Prior to her career in Washington, D.C. and Baltimore, Maryland, Dr. de la Viña served 19 years at UTSA in ascending positions of administrative responsibility. She joined the Department of Economics faculty in 1982 and was named executive director of the Institute for Studies in Business in 1985. She served as associate dean of graduate studies and research in the college from 1993-1998.
She has co-founded several companies including Operational Technologies Corporation (OpTech) and Pronucleotein Biotechnologies in San Antonio, TX. Under her tenure, OpTech rose from a small incubator operation in downtown San Antonio to one of the largest minority-owned businesses in San Antonio. She continues to serve on the Board of Directors of OpTech.
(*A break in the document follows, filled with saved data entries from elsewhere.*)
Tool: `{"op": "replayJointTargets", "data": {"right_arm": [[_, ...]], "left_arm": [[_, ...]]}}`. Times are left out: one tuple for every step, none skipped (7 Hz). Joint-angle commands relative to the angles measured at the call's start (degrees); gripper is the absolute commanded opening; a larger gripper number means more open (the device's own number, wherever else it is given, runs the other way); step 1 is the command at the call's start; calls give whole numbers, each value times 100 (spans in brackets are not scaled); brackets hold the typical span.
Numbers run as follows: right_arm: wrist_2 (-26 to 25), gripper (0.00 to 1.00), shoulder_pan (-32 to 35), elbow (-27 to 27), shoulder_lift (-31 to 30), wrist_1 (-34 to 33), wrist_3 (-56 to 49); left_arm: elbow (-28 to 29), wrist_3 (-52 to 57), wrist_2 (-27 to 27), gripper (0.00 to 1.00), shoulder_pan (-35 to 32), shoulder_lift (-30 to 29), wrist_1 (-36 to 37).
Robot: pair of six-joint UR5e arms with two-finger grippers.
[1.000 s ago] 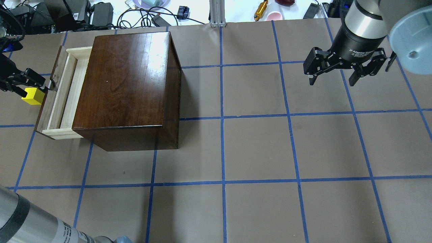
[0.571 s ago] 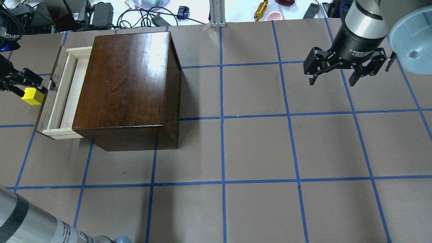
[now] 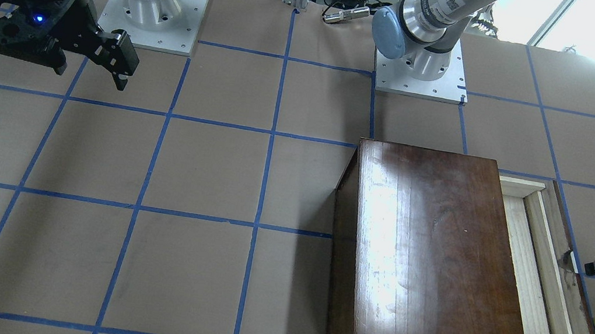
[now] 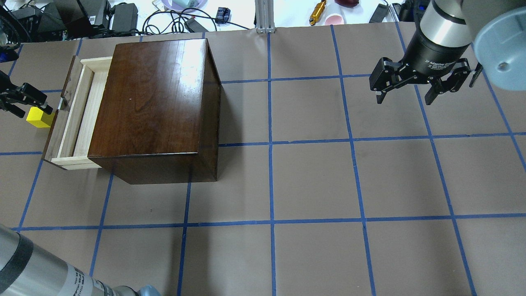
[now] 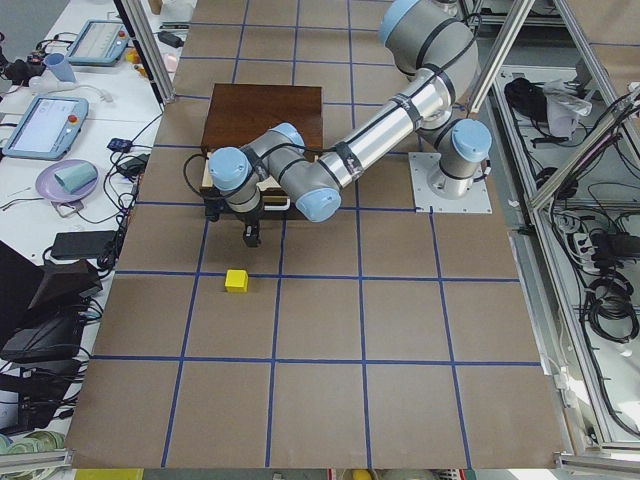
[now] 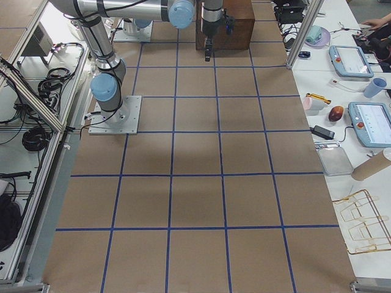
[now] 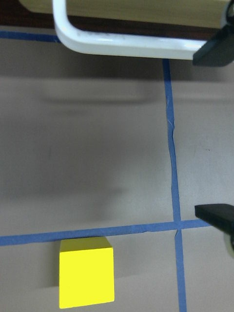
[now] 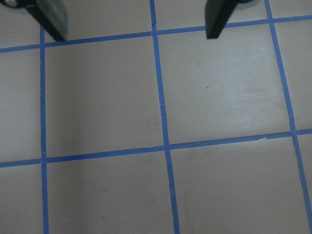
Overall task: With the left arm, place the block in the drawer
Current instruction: 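Move the open left gripper over the yellow cube and lower onto it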
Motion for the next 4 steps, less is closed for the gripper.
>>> {"op": "replayJointTargets", "data": {"right_arm": [[0, 100, 0, 0, 0, 0, 0], [0, 100, 0, 0, 0, 0, 0], [0, 100, 0, 0, 0, 0, 0], [0, 100, 0, 0, 0, 0, 0]], "left_arm": [[692, 25, 208, 100, 1, -498, -59], [835, 313, 217, 100, 1, -666, 19], [1054, 350, 208, 100, 1, -816, 72], [1309, 359, 234, 100, 1, -1026, 81]]}}
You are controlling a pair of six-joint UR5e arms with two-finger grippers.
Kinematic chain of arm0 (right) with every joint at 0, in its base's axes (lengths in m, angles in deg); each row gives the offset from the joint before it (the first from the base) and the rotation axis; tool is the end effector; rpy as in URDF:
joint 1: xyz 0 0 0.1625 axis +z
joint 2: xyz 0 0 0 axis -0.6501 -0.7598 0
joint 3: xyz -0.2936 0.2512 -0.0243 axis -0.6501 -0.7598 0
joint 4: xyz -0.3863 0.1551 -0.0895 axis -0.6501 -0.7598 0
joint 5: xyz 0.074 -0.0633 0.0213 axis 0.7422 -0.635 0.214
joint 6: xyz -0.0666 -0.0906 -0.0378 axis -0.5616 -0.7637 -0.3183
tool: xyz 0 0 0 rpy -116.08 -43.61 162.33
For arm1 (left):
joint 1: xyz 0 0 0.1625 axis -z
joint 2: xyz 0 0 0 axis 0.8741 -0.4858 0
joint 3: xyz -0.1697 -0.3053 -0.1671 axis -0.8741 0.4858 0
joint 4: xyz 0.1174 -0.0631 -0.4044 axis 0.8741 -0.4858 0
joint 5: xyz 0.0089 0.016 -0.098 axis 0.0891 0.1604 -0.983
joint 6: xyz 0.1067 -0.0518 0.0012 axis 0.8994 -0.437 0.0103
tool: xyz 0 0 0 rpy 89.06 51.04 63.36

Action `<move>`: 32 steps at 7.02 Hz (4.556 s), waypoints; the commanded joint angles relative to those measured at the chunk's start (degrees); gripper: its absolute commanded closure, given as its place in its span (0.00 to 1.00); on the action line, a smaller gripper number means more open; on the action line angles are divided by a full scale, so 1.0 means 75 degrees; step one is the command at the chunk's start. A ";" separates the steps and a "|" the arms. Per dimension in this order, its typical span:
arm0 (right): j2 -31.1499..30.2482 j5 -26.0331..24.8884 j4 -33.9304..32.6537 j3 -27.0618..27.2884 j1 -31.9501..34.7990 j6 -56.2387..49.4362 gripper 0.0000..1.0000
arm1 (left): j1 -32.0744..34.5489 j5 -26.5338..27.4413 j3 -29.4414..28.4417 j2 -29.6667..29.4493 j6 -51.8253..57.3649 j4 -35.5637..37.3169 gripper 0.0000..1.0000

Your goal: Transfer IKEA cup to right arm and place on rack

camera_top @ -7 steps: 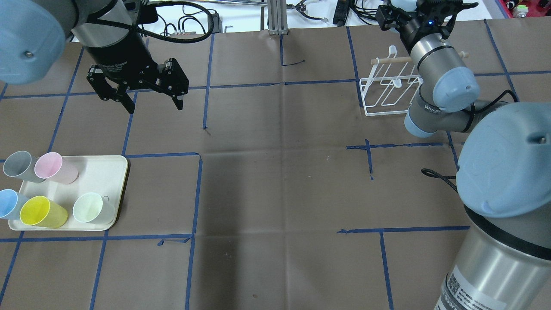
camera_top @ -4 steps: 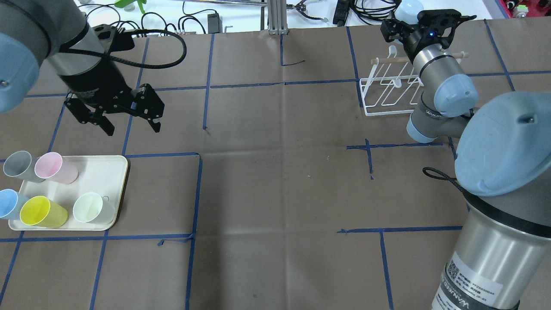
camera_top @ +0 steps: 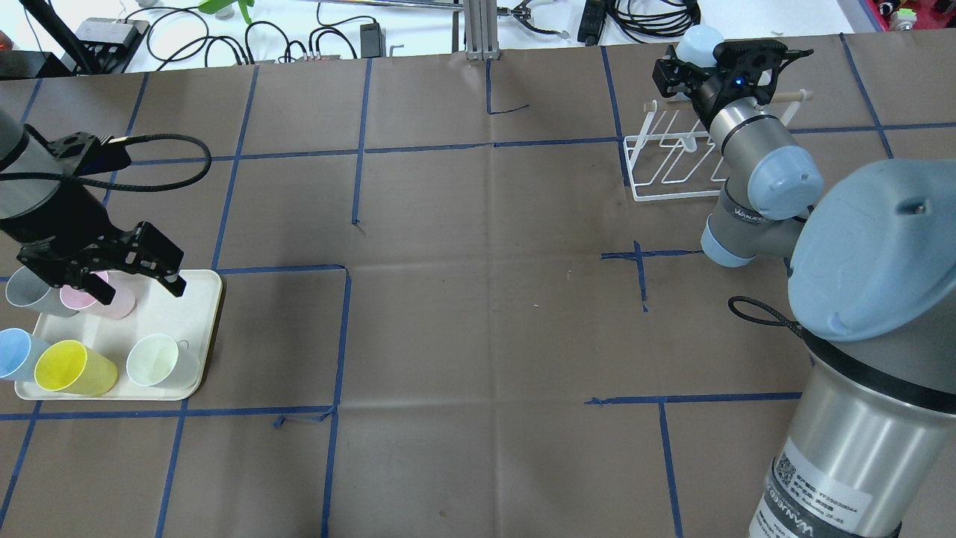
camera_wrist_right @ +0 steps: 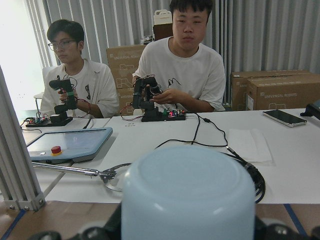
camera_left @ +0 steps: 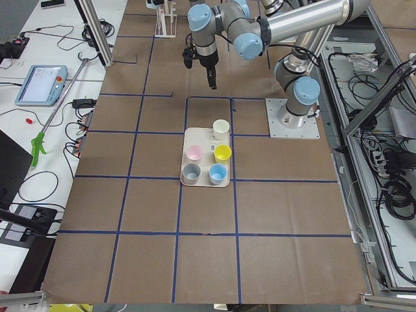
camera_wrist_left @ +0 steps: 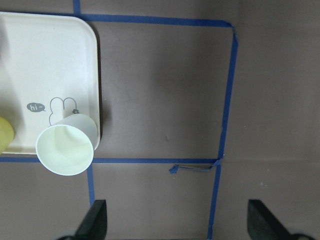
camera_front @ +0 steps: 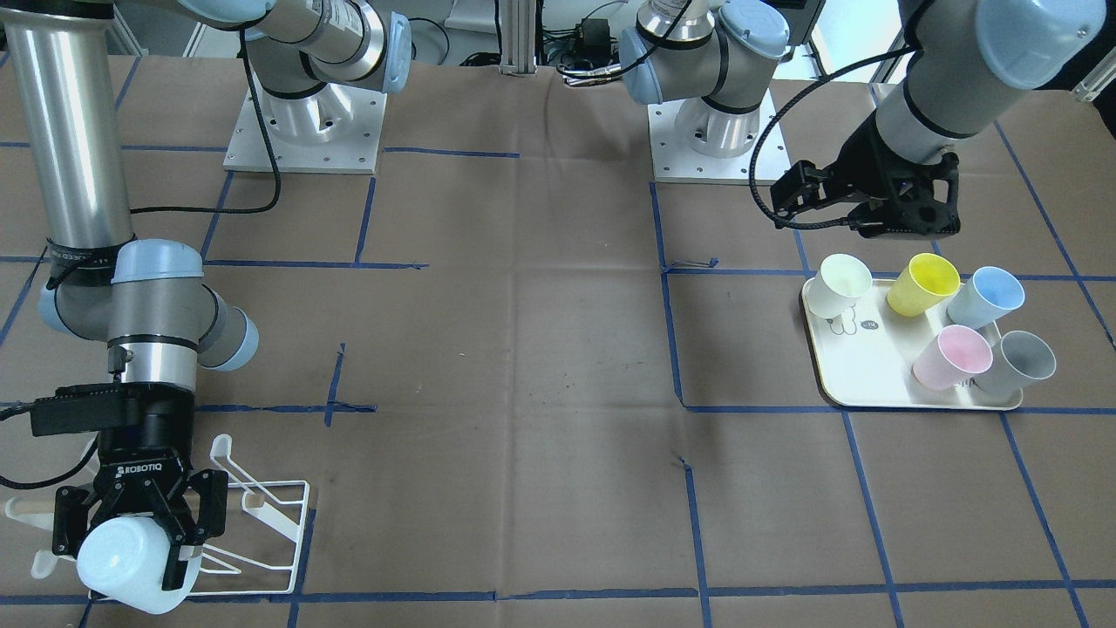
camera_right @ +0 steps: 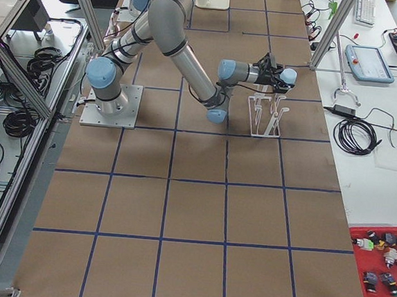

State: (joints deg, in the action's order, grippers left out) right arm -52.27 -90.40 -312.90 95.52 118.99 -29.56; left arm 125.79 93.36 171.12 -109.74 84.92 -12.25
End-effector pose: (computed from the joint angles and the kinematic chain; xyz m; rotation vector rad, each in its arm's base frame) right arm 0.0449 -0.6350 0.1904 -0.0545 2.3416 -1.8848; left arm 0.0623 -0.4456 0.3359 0.0481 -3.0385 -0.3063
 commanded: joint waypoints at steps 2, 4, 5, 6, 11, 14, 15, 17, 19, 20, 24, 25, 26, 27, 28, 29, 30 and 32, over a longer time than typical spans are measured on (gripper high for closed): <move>0.0008 0.0002 0.0024 0.0031 0.0017 0.0045 0.45 | -0.0644 0.0179 0.1110 0.0265 0.0652 0.1051 0.03; -0.0015 -0.0010 0.0465 0.0019 0.0017 0.0104 0.00 | -0.0632 0.0167 0.1802 0.0301 0.0641 0.1743 0.02; -0.0027 0.0001 0.0550 0.0008 0.0017 0.0093 0.00 | -0.0632 0.0167 0.2118 0.0231 0.0641 0.2211 0.02; -0.0027 0.0001 0.0551 -0.0004 0.0017 0.0092 0.00 | -0.0632 0.0179 0.2597 0.0080 0.0652 0.3039 0.02; -0.1031 0.0001 0.1812 0.0089 0.0041 -0.0001 0.00 | -0.0632 0.0437 0.3774 -0.0672 0.0722 0.5450 0.02; -0.2027 0.0013 0.3278 0.0136 0.0076 -0.0049 0.00 | -0.0632 0.0472 0.3693 -0.0590 0.0863 0.5450 0.33; -0.2297 0.0350 0.3293 0.0148 0.0308 -0.0002 0.00 | -0.0632 0.1029 0.3680 -0.0590 0.0864 0.5462 0.72; -0.2464 0.0856 0.3468 0.0264 0.0661 -0.0001 0.00 | -0.0632 0.1269 0.3657 -0.0590 0.0864 0.5404 1.00; -0.2744 0.1615 0.3457 0.0639 0.0790 0.2335 0.00 | -0.0551 0.1199 0.3180 -0.0171 0.0852 0.4927 1.00; -0.2885 0.1688 0.3457 0.0814 0.0802 0.4048 0.00 | -0.0492 0.0874 0.2364 0.0157 0.0794 0.3589 1.00; -0.2828 0.2181 0.3305 0.1121 0.1304 0.7830 0.00 | 0.0010 0.0121 -0.1528 -0.0060 0.0700 0.0073 1.00; -0.2735 0.2193 0.3142 0.1132 0.1434 0.8442 0.00 | 0.0210 -0.0204 -0.2126 -0.0445 0.0676 0.0071 1.00; -0.2467 0.2193 0.2410 0.1144 0.1517 0.9295 0.00 | 0.0432 -0.0451 -0.2527 -0.0762 0.0676 0.0083 1.00; -0.2070 0.2181 0.1521 0.1144 0.1610 1.0266 0.00 | 0.0620 -0.0651 -0.2484 -0.0928 0.0711 0.0512 1.00; -0.1950 0.2170 0.1268 0.1156 0.1750 1.1042 0.00 | 0.0807 -0.1337 -0.2298 -0.1057 0.0781 0.1526 1.00; -0.2007 0.2123 0.1382 0.1167 0.1752 1.1154 0.00 | 0.1111 -0.1785 -0.1913 -0.1186 0.0805 0.2661 1.00; -0.2042 0.2111 0.1395 0.1237 0.1752 1.1155 0.00 | 0.1300 -0.2207 -0.1480 -0.1280 0.0805 0.3914 1.00; -0.2066 0.2169 0.1395 0.1261 0.1752 1.1167 0.00 | 0.1558 -0.3996 -0.0659 -0.1572 0.0828 0.6377 1.00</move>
State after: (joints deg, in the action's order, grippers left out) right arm -67.65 -74.39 -302.39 104.83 132.10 54.00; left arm 136.29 70.58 162.85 -120.20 90.99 25.21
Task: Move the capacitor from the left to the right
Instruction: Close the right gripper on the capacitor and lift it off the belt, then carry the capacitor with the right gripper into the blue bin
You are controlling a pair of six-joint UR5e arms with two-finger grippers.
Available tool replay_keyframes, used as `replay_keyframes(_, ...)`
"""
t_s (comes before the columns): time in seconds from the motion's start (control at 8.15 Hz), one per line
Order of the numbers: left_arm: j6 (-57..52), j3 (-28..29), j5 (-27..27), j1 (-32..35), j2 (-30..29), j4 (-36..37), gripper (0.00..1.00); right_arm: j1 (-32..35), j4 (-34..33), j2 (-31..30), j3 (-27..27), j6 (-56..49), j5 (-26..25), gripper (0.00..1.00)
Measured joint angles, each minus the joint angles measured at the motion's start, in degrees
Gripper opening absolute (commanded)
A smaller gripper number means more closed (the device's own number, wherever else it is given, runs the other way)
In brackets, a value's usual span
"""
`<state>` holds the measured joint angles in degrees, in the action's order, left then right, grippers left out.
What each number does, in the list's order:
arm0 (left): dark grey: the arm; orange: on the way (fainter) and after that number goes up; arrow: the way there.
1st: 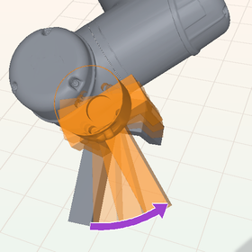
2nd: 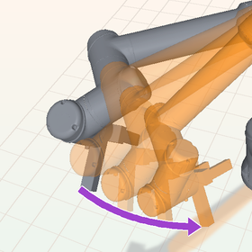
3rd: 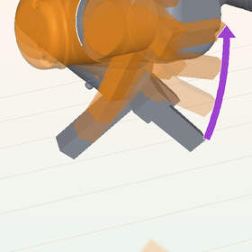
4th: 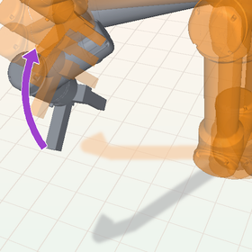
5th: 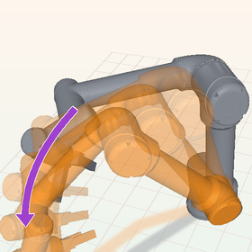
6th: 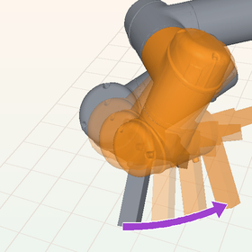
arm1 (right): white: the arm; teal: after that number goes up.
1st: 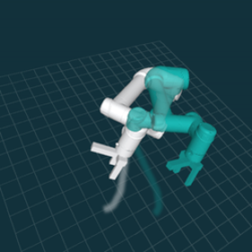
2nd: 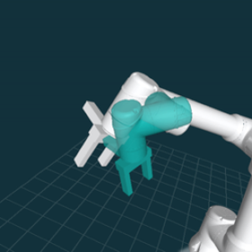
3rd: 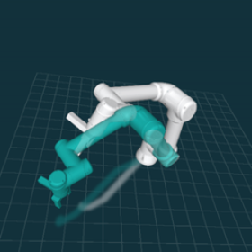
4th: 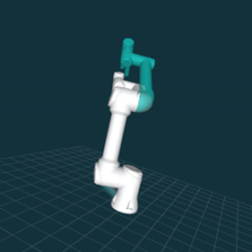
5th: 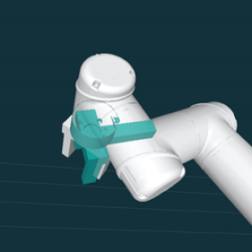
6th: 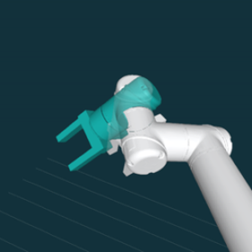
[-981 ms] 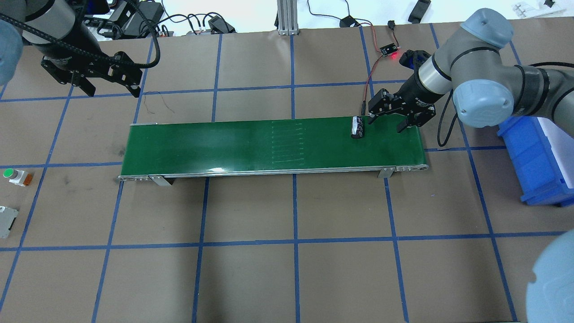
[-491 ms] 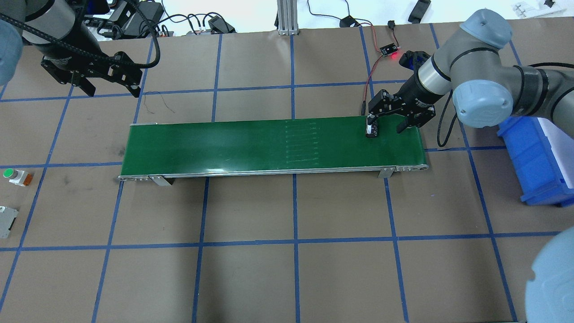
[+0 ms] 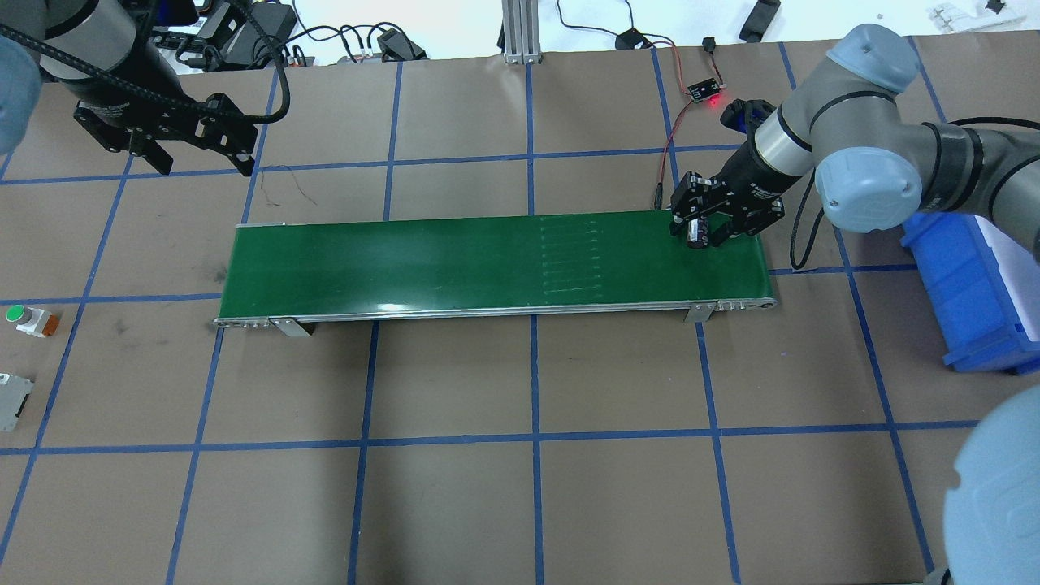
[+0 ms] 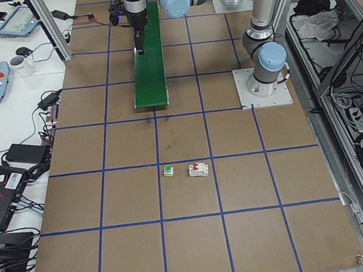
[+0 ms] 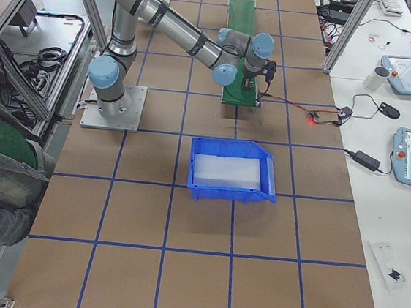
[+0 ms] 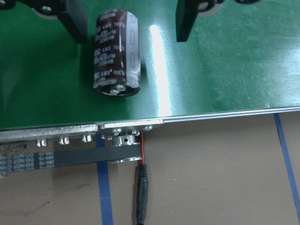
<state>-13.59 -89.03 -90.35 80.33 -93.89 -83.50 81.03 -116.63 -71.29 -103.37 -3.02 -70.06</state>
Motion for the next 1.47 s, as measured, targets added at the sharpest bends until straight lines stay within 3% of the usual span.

She also serves on the boards of the Center for International Private Enterprise, an affiliate of the U.S. Chamber of Commerce; the World Affairs Council; the Free Trade Alliance; and the Alamo Public Telecommunications Council.
“Improve Technology Transfer with this Alliance Scorecard,” with J. Michael Munson, Woodie Spivey and Fu-Sen Tsai, in Research-Technology Management, Vol. 52, No. 1, Jan-Feb 2009, pp. 10-18.
“The Impact of Lean Enterprise Transformation on Production Learning Curves Used by Technology Managers in Aerospace Companies: A Decomposition-Based Model of Unit Derived Learning Curve Data,” with Cory Hallam, Proceedings of Portland International Conference on Management of Engineering and Technology (PICMET), Portland, OR, August 2011.
“Comparative Analysis of Work Force Management Techniques Between Lean and Traditional Manufacturing Companies: A Quantitative Decision Tool for Choosing Between Layoffs and Continual Improvements,” with Cory Hallam and Susan Hammond, Proceedings of the Portland International Conference on Management of Engineering and Technology (PICMET), Phuket, Thailand, July 2010.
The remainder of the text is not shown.